_Task prompt_
What you return should be only the lines starting at the one that contains "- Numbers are" and running to the end of the listing, exactly as written, minus any pictures.

┌─ Given data

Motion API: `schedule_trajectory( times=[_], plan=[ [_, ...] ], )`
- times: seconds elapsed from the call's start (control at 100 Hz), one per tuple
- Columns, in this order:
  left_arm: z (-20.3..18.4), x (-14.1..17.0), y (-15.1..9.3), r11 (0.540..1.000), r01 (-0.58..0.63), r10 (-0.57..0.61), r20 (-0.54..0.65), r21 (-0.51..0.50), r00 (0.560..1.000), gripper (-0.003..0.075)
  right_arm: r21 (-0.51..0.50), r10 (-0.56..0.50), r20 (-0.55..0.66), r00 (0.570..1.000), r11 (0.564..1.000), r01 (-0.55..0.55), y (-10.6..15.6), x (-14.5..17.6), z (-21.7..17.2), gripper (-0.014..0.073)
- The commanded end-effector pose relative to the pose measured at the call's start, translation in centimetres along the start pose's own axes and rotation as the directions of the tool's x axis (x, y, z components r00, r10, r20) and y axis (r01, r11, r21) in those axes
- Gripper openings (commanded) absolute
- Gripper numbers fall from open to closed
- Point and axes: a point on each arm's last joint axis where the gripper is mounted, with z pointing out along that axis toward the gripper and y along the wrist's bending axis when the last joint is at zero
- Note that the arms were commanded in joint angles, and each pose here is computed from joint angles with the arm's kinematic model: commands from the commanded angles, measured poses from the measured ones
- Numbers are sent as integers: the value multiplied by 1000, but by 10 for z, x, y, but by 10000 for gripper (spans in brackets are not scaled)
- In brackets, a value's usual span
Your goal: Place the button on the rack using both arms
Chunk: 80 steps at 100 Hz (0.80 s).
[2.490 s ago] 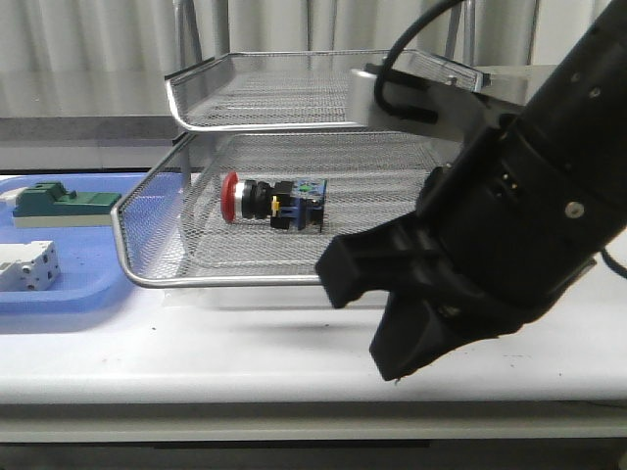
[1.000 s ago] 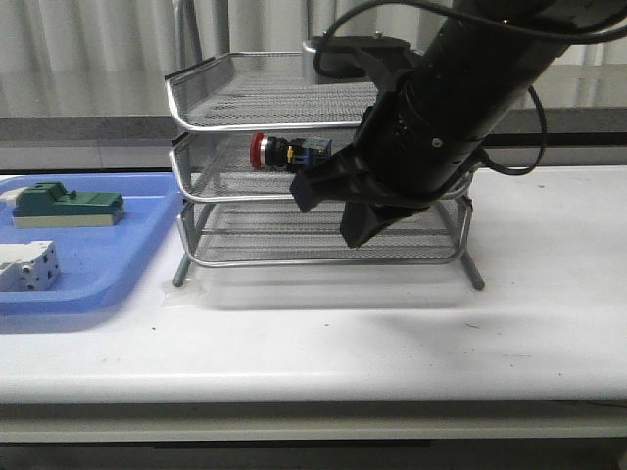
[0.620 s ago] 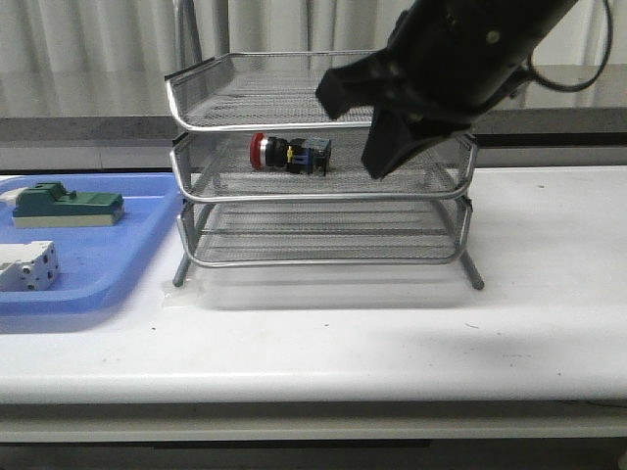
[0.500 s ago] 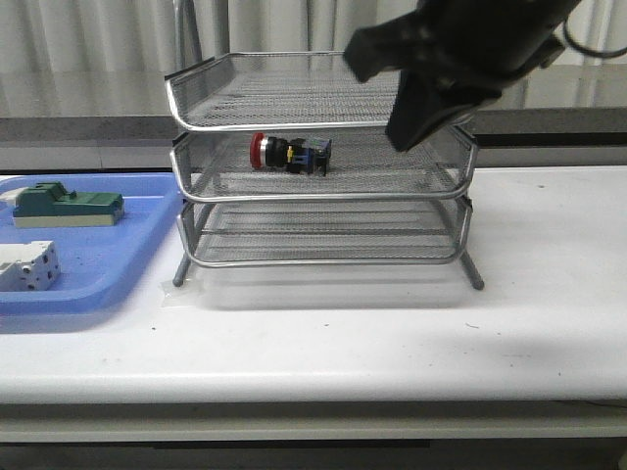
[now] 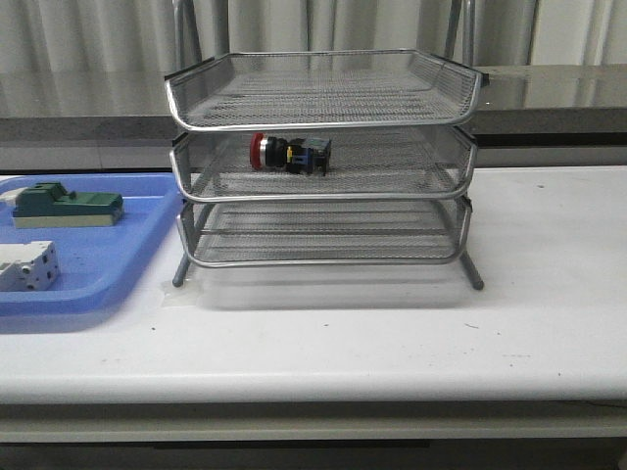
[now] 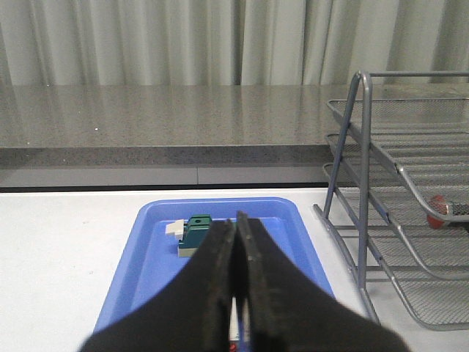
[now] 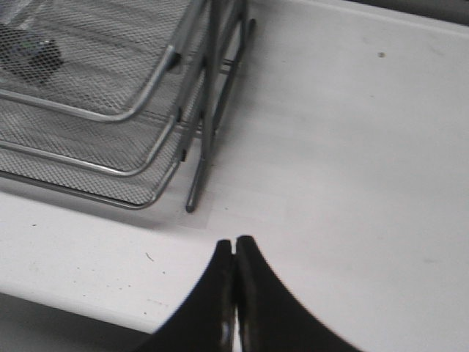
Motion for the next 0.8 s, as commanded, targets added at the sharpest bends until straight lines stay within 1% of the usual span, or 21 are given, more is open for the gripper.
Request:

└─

_Response_
- Numbers are sent as integers: the value multiplied by 1000, but by 10 for z, x, y, but by 10000 for gripper (spans in brackets are not scaled)
- In brackets, a value's usual span
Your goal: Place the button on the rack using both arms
Chunk: 80 steps at 100 Hz (0.80 s).
[2.490 s ago] 
[1.000 s ago] 
[0.620 s ago] 
[0.500 s ago] 
[now] 
[now] 
[now] 
Motion for the next 0.8 s, as commanded, targets added at the sharpest bends until straight lines stay within 1% of the usual span, or 21 are given, more is open for the gripper.
Request:

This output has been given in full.